We first created a double-mutant mouse model that had a Dnmt3a KO and an Idh2 mutation. We used transplantation and retroviral transduction on both Dnmt3a KO (Dnmt3a^−/−) and WT (Dnmt3a^WT) backgrounds (supplemental Figure 1A, available on the Blood Web site) to generate hematopoietic stem and progenitor cells (HSPCs) that overexpressed mouse Idh2^R140Q, one of the most common IDH1/2 mutations in AML patients. We also confirmed that when mouse Idh2^R140Q was introduced retrovirally into 32D cells, those cells overproduced 2-hydroxylglutarate (2-HG)^27,28  (supplemental Figure 1B). The engineered HSPCs were transplanted into lethally irradiated recipients to reconstitute hematopoiesis. Idh2^WT-overexpressing mice served as a control group (supplemental Figure 1C). We observed an increase in the percentage of double-mutant–derived (CD45.2⁺ GFP⁺) cells and a bias toward myeloid cell expansion in the Idh2^R140Q-overexpressing group compared with the Idh2^WT-overexpressing group (supplemental Figure 1D-E).

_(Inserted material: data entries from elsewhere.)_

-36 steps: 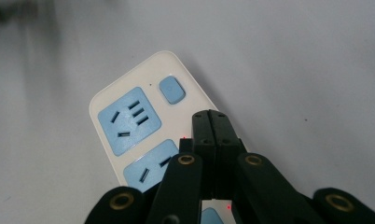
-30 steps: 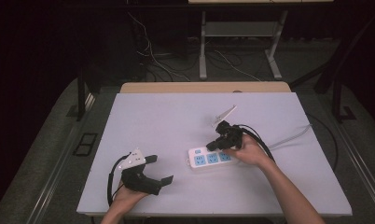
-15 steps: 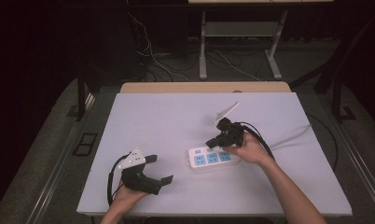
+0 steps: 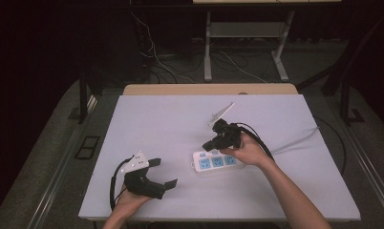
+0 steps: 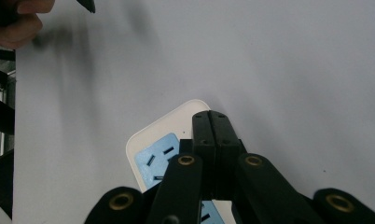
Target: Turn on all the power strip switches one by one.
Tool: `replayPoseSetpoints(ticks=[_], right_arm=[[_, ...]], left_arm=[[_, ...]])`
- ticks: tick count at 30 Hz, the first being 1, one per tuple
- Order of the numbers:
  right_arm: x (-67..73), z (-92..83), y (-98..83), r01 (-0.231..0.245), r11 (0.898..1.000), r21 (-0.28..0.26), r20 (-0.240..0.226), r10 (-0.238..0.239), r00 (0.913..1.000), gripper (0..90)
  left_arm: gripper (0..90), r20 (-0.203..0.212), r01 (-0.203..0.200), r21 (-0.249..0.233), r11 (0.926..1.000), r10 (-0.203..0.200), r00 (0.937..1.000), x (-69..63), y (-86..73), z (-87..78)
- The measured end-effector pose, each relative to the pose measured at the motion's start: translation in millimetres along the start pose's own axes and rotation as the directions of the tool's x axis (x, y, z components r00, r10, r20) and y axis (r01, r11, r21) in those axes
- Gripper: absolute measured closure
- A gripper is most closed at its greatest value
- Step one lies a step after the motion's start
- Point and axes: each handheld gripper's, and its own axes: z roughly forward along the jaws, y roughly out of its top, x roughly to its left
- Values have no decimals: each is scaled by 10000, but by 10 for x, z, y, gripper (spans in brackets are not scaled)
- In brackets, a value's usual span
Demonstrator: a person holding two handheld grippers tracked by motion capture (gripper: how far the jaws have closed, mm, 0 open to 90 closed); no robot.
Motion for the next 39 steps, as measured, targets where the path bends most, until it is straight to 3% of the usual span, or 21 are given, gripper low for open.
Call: replayPoseSetpoints(ticks=[19,39], right_arm=[[-10,237,6,-6,9990,436,-173,13,9998,900],[-27,269,-20,289,9990,326,-342,-278,9990,900]], left_arm=[[0,-4,5,-9,10000,-5,10000,5,0,-5],[0,11,-9,37,10000,9,10000,-12,-2,8]])
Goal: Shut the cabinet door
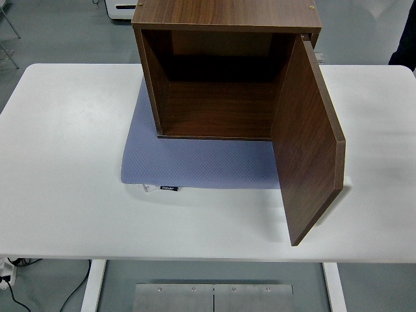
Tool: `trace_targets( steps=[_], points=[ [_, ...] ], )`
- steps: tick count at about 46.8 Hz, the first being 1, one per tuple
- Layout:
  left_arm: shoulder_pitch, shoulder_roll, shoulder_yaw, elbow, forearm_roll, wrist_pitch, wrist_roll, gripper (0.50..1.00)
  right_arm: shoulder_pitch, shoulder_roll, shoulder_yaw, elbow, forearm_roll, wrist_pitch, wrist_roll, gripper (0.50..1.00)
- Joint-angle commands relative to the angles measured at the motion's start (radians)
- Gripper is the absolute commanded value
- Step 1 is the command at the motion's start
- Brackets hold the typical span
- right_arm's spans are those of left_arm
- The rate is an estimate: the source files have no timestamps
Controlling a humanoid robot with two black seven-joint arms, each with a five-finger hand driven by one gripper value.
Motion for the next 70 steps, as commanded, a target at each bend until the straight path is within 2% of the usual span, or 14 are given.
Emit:
trace_targets(
  steps=[1,13,21,33,43,51,61,70],
  points=[
    [0.000,0.000,0.000,0.000,0.000,0.000,0.000,1.000,-0.012,-0.016,0.002,0.028,0.000,-0.002,0.001,1.000],
    [0.000,0.000,0.000,0.000,0.000,-0.001,0.000,1.000,-0.025,-0.051,0.001,0.051,0.000,-0.003,0.003,1.000],
    [0.000,0.000,0.000,0.000,0.000,0.000,0.000,1.000,-0.058,-0.138,-0.002,0.103,-0.002,0.001,0.001,1.000],
    [0.000,0.000,0.000,0.000,0.000,0.000,0.000,1.000,-0.173,-0.228,-0.001,0.241,-0.003,0.003,0.012,1.000],
    [0.000,0.000,0.000,0.000,0.000,0.000,0.000,1.000,-0.279,-0.307,0.011,0.401,-0.018,0.001,0.018,1.000],
    [0.000,0.000,0.000,0.000,0.000,0.000,0.000,1.000,-0.370,-0.369,0.042,0.473,-0.023,-0.002,0.029,1.000],
    [0.000,0.000,0.000,0.000,0.000,0.000,-0.001,1.000,-0.499,-0.399,0.137,0.545,-0.028,0.012,0.030,1.000],
    [0.000,0.000,0.000,0.000,0.000,0.000,0.000,1.000,-0.591,-0.399,0.223,0.641,-0.130,0.027,0.046,1.000]
  ],
)
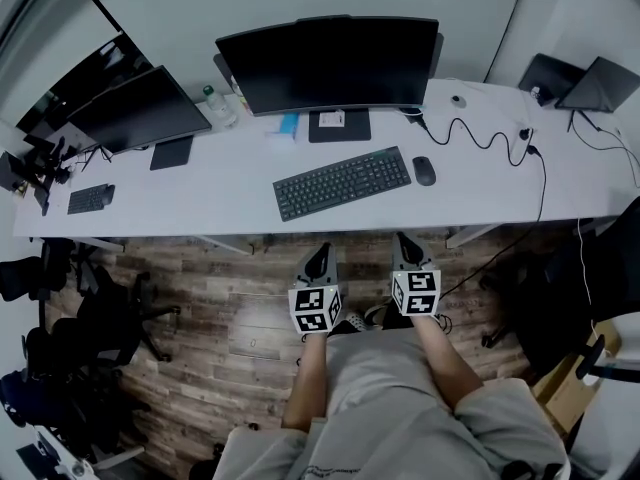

At 180 days after transplantation, we observed a range of hematopoietic disorders in the Dnmt3a^−/−;Idh2^R140Q (3aKO-140) mice that had a median survival (197 days) that was significantly shorter than in any comparison group (Figure 1A). Anemia, thrombocytopenia, and monocytosis (Figure 1B-E) were apparent in the 3aKO-140 mice. An examination of bone marrow samples showed the accumulation of less-differentiated myeloid progenitors and sharply elevated extramedullary hematopoiesis in those mice compared with findings from the Dnmt3a^WT;Idh2^R140Q- and Idh2^WT-overexpressing groups (supplemental Figures S1F, and 2C,E-F). Immature myeloid progenitor cells were also observed in peripheral blood, as was multilineage dysplasia (Figure 1F-I; supplemental Figure 2A-B,D). Of the 3aKO-140 mice examined, 2 of 8 developed overt AML (Figure 1I). In contrast, Dnmt3a^WT;Idh2^R140Q (WT-140) mice showed less-striking changes characterized by myeloid differentiation bias, dysmegakaryopoiesis, and extramedullary hematopoiesis, but without any lethal events almost 1 year after transplantation (supplemental Figures 1E-F and 2). The Dnmt3a^−/−;Idh2^WT (3aKO-WT) mice were healthy when examined at 200 days after transplantation (Figure 1A; supplemental Figure 2). 3a-WT mice later developed a series of fatal hematopoietic malignancies, including myelofibrosis, granulocytic leukemia, and MDS (data not shown), consistent with our previous observations.¹⁷  Finally, the Dnmt3a^WT;Idh2^WT (WT-WT) mice showed no evidence of hematopoietic disease at 1 year after transplantation.

These results indicated that the combination of Dnmt3a loss of function and overexpression of the Idh2^R140Q mutant promoted earlier and more-severe impairment of hematopoiesis than either mutation alone. We used gas chromatography-mass spectrometry to measure the level of 2-HG in the serum of mice. 3aKO-140 mice showing disease symptoms had an eightfold increase in serum 2-HG compared with the WT-140 group (Figure 1J). This further elevation could account for the higher prevalence of abnormal differentiation and dysplastic features in the bone marrow specimens from 3aKO-140 mice with increased disease burden.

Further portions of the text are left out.